EXERCISE BRIEF -
Please write out the listing beneath this sentence exactly, from its first line to the line with "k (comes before", and stop there.

________

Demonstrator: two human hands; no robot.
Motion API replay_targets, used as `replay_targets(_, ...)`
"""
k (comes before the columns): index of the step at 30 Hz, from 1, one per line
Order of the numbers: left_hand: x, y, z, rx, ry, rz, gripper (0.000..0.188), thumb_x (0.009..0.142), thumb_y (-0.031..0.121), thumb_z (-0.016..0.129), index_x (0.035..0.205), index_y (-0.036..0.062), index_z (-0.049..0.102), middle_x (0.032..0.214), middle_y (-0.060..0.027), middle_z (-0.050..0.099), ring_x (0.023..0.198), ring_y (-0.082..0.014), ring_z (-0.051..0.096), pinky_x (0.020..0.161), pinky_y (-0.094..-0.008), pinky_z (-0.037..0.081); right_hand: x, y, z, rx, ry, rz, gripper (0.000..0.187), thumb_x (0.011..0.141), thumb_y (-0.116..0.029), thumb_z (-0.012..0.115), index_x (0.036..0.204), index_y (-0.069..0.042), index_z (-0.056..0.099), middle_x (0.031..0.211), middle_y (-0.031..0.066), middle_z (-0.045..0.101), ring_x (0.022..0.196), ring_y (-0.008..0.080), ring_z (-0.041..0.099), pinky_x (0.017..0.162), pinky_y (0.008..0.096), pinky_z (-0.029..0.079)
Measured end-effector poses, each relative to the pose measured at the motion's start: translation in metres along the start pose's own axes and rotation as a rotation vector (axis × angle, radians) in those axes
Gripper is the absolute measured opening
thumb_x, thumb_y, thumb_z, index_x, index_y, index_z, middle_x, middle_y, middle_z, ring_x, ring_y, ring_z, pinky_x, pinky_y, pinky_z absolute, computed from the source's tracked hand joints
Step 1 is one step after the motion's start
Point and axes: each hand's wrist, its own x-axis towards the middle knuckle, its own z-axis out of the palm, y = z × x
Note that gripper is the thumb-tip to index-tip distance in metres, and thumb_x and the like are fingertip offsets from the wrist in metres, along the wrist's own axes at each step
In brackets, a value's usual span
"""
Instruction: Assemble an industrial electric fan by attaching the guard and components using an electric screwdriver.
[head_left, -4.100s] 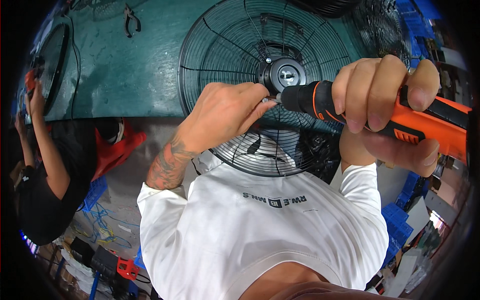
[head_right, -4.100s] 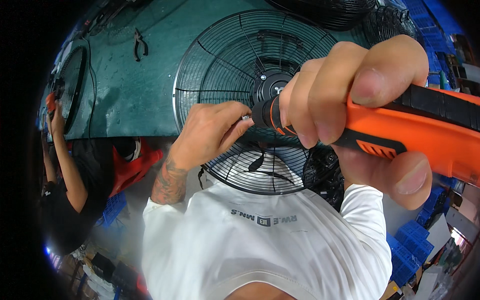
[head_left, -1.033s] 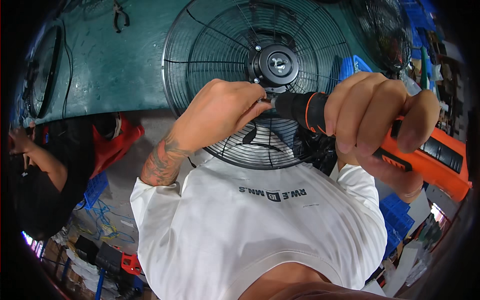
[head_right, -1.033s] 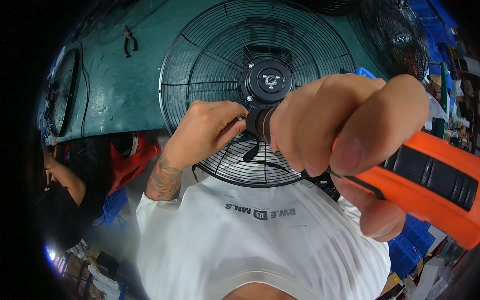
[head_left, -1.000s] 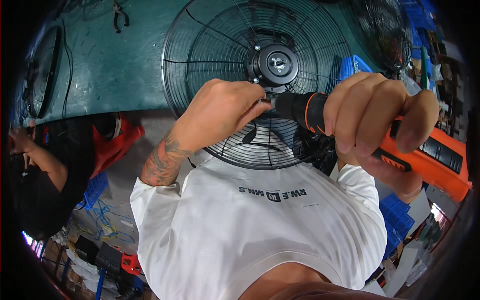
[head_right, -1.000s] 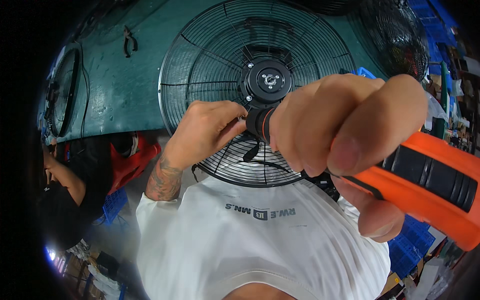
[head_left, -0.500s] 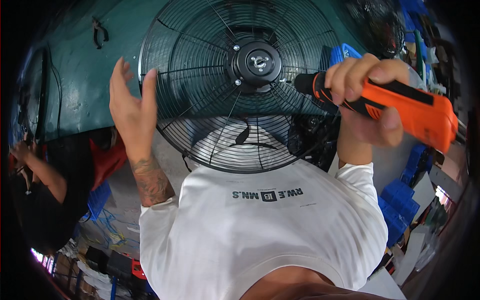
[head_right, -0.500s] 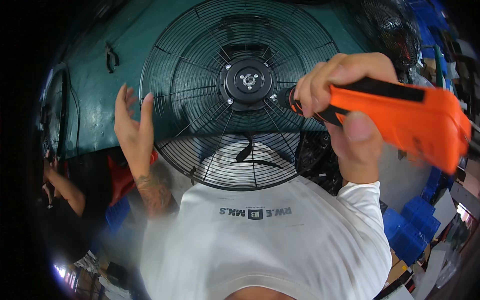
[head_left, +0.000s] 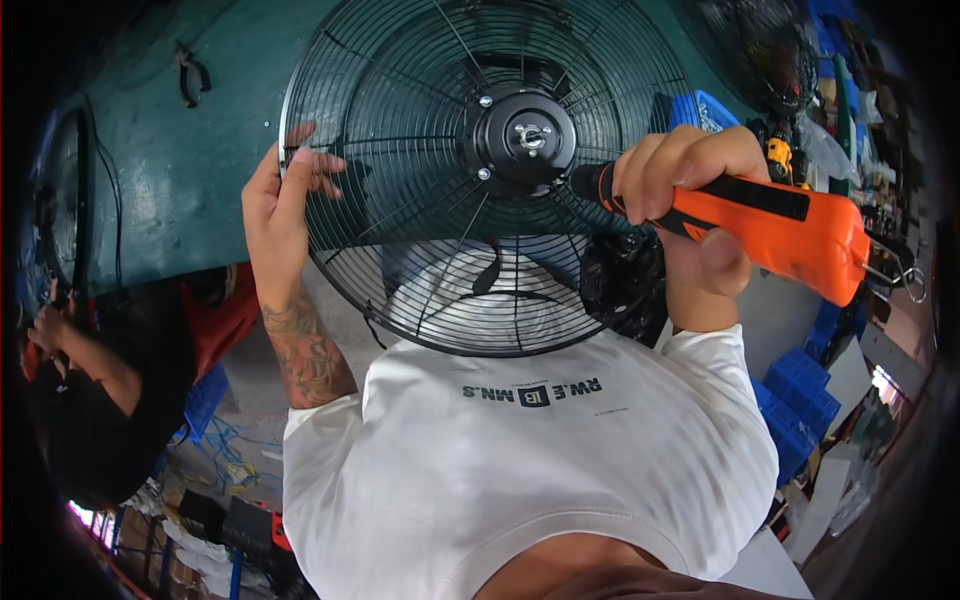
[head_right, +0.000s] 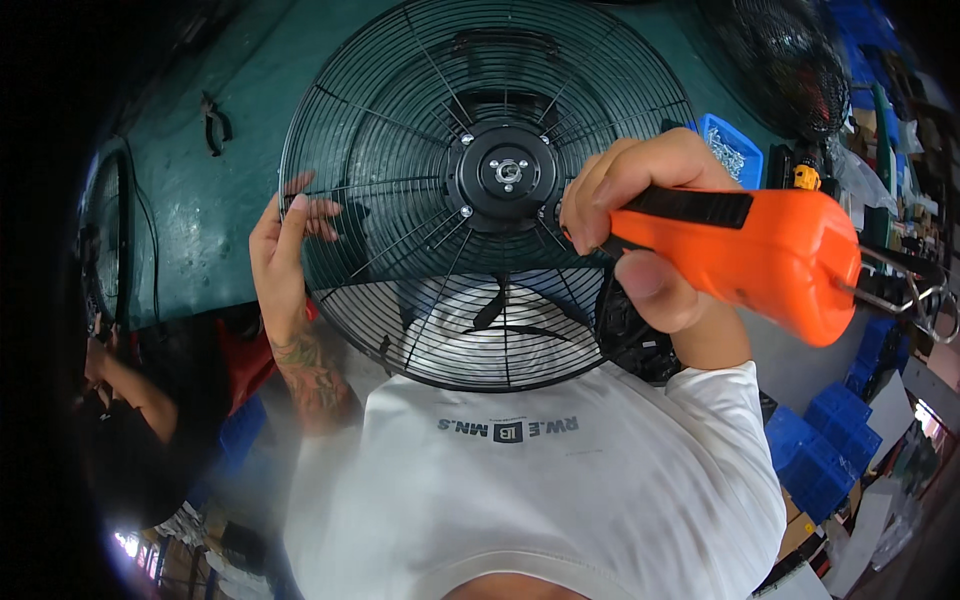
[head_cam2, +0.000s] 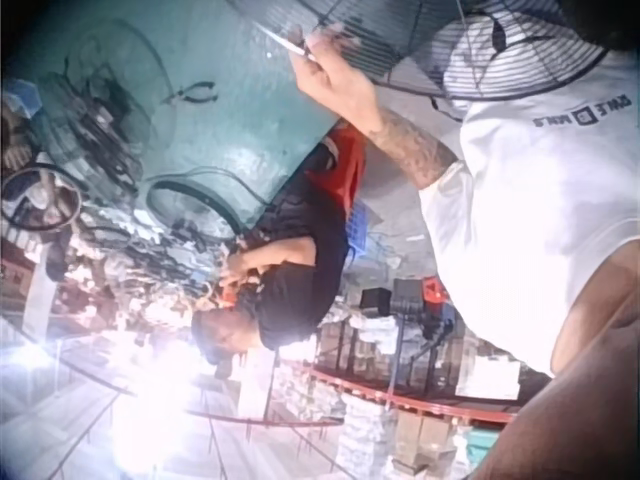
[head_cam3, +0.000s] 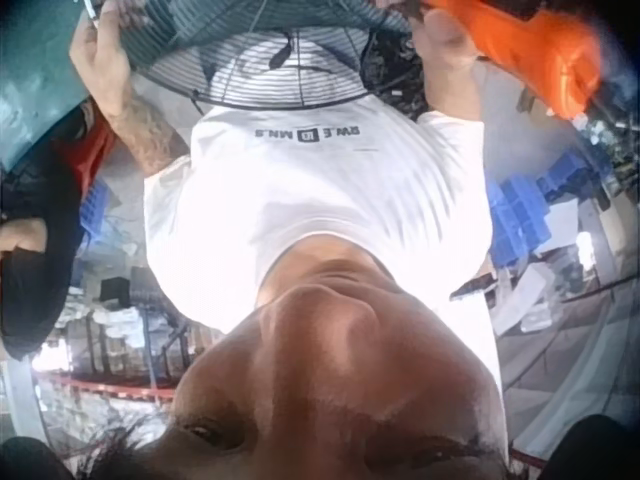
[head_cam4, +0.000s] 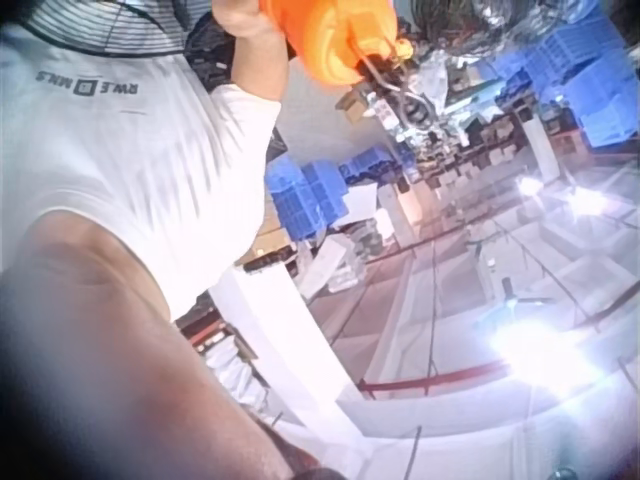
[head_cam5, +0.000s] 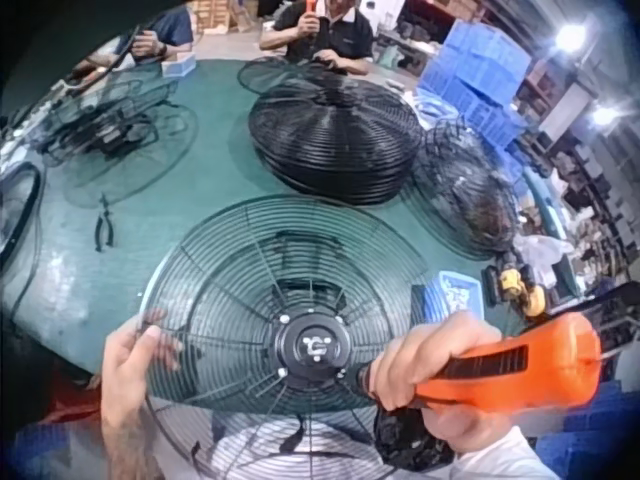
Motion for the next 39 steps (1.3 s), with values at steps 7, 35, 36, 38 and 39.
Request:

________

THE COMPLETED TASK -
Demonstrator: two human hands; no robot.
Motion API replay_targets, used as `replay_targets(_, ...)`
"""
k (comes before the columns): index of the step at 30 Hz, from 1, one per line

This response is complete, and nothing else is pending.